### WORK REQUIRED
Only lines holding the word "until" are wanted from the records; copy all of them.
++++
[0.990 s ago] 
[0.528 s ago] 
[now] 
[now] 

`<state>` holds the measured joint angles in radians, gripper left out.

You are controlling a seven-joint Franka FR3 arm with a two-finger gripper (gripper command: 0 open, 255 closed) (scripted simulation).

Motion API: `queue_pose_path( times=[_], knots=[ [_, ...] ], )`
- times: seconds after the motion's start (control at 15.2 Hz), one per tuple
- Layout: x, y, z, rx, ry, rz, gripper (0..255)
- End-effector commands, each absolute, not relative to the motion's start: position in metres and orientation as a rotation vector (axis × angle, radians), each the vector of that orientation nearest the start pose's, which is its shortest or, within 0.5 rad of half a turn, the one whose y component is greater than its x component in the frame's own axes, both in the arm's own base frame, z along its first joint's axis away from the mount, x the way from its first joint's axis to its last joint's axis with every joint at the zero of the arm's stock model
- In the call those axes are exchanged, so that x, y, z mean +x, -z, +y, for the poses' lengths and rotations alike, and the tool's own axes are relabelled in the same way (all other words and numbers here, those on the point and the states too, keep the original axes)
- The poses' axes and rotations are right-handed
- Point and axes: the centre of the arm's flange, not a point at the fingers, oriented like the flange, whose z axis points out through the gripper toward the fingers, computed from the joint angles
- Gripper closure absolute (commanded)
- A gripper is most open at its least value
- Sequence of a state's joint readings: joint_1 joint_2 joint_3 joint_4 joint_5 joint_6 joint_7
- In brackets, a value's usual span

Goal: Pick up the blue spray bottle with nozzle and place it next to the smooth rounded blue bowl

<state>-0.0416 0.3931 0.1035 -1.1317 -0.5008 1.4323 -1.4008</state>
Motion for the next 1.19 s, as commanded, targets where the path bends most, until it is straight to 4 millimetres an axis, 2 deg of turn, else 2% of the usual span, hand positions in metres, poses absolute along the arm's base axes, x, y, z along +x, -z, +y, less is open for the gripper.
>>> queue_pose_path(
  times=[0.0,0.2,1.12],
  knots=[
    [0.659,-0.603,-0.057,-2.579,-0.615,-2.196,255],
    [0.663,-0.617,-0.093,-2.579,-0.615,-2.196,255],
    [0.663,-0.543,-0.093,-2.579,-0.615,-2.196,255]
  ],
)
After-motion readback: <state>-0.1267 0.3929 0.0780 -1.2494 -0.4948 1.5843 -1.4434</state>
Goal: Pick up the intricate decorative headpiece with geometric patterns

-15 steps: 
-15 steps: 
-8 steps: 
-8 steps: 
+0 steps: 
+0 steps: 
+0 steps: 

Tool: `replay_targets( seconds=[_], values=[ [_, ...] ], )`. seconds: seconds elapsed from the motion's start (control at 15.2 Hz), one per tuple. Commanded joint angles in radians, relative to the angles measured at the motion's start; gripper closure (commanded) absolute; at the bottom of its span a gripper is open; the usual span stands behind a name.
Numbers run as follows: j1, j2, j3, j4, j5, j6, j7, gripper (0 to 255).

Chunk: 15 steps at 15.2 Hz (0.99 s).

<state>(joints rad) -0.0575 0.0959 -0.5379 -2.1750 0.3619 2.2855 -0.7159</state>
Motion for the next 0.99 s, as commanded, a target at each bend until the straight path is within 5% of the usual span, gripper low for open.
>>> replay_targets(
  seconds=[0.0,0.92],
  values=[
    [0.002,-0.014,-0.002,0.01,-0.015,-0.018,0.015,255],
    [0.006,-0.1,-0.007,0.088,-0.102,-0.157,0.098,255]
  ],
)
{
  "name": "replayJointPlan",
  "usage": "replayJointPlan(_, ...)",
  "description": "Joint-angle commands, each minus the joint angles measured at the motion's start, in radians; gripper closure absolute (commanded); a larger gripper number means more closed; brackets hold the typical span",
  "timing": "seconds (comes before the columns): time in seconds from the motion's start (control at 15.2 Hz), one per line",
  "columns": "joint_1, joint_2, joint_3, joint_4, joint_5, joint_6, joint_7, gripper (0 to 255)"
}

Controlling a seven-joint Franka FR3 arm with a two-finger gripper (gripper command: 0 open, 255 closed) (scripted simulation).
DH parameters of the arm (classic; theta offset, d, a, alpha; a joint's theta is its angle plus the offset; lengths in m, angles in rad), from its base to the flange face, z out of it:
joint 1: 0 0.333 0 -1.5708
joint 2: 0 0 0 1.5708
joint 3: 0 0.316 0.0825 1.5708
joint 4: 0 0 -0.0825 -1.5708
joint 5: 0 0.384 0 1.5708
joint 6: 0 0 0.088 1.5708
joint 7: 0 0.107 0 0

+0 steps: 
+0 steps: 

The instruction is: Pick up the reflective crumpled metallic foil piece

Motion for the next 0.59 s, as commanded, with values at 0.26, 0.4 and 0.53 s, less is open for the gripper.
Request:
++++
### REPLY TO THE TASK
Motion for the next 1.19 s, as commanded, targets where the path bends most, until it is straight to 4 millimetres an axis, 2 deg of turn, else 2% of the usual span, hand positions in metres, poses absolute along the arm's base axes, x, y, z along +x, -z, +y, less is open for the gripper.
Motion for the next 0.99 s, as commanded, a target at each bend until the straight path is within 5% of the usual span, gripper low for open.

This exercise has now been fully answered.